If you’ve never heard of the Vectrex, you’re hardly alone. This second-generation home gaming console was manufactured by a relative unknown in the industry, though later development was handled by Milton-Bradley. Priced at $200 and sporting an integrated monitor, the Vectrex featured flashy–and somewhat futuristic vector graphics that could be brightened with colorful screen overlays. Released just before the North American game crash of the early ‘80s, the Vectrex had the misfortune of hitting the market at the worst possible time.
It might be hard to believe, but there was a time when NEC was considered a big player in the gaming market. It might be even harder to believe that NEC’s second home gaming system, the PC-FX, was once seen as a major competitor to the Sony PlayStation. Yet, the PC-FX suffered too many shortcomings to stand out, including the inability to yield polygons, the absence of international distribution, and no major exclusive titles. Where the PlayStation had just about anything you wanted, from fighting games, puzzlers and shooters, the PC-FX’s library consisted almost entirely of dating sims and adventure games. Upon its release in 1994, the PC-FX was either ignored or savaged by the gaming press. Disheartened, NEC let the PC-FX languish on the market before quietly pulling the plug in 1998.
The XEGS was Atari’s half-hearted effort to reclaim the gaming market from Nintendo. This rather odd-looking system worked as both a PC and a gaming console, coming equipped with a joystick, keyboard, and an optional light gun. The XEGS was certainly more versatile than its competitors, but experienced an all-too-familiar problem: A lack of unique games. Nintendo had Mario, Zelda, and Metroid, while the XEGS had… well, practically nothing. The 8-bit XEGS hit stores in 1987, whereupon it quickly faded into the background as Nintendo continued to dominate the market as their 8-bit unit debuted in 1983. Surprisingly, Atari manufactured the XEGS for five whole years, ending production of the 8-bit system just as the 32-bit era was underway.

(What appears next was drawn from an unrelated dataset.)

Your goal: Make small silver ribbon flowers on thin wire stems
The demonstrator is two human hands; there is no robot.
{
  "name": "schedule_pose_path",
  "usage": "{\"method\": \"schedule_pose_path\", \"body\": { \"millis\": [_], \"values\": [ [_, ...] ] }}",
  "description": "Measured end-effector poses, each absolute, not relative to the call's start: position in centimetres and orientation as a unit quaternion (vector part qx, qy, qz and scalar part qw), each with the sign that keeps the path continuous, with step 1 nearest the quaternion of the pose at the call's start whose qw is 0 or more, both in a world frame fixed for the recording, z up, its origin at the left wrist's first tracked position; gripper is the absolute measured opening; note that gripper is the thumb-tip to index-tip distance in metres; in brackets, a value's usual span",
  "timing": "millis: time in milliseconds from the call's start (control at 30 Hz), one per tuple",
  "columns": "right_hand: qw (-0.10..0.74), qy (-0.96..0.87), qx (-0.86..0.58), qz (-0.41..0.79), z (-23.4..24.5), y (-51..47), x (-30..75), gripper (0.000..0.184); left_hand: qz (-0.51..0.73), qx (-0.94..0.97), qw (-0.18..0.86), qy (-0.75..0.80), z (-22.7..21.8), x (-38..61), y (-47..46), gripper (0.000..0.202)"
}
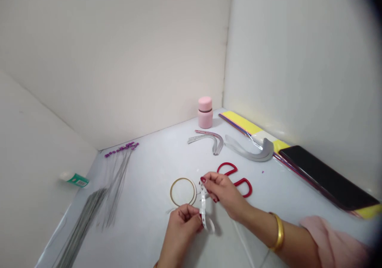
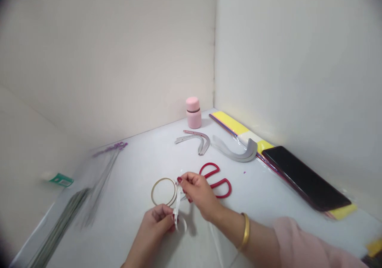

If you grew up in the 1980s, odds are you’re familiar with Commodore computers–and for good reason; Commodore PCs were industry top-sellers, renowned for their combination of quality and affordability. Fast-forward to 1993 and fortunes changed as Microsoft exercised dominance in the PC market and Commodore barely clung to life. In a last-ditch effort to stave off bankruptcy, Commodore released the CD32, one of the first CD-based 32-bit systems to hit store shelves. Despite having better specs than either the Sega Genesis or Super NES, the CD32 floundered in the market due to a lack of exclusive titles. Worse yet, a patent dispute prevented Commodore from selling the CD32 in the crucial US market. Within a year of launch, the CD32–and Commodore with it–went into the dustbin of history.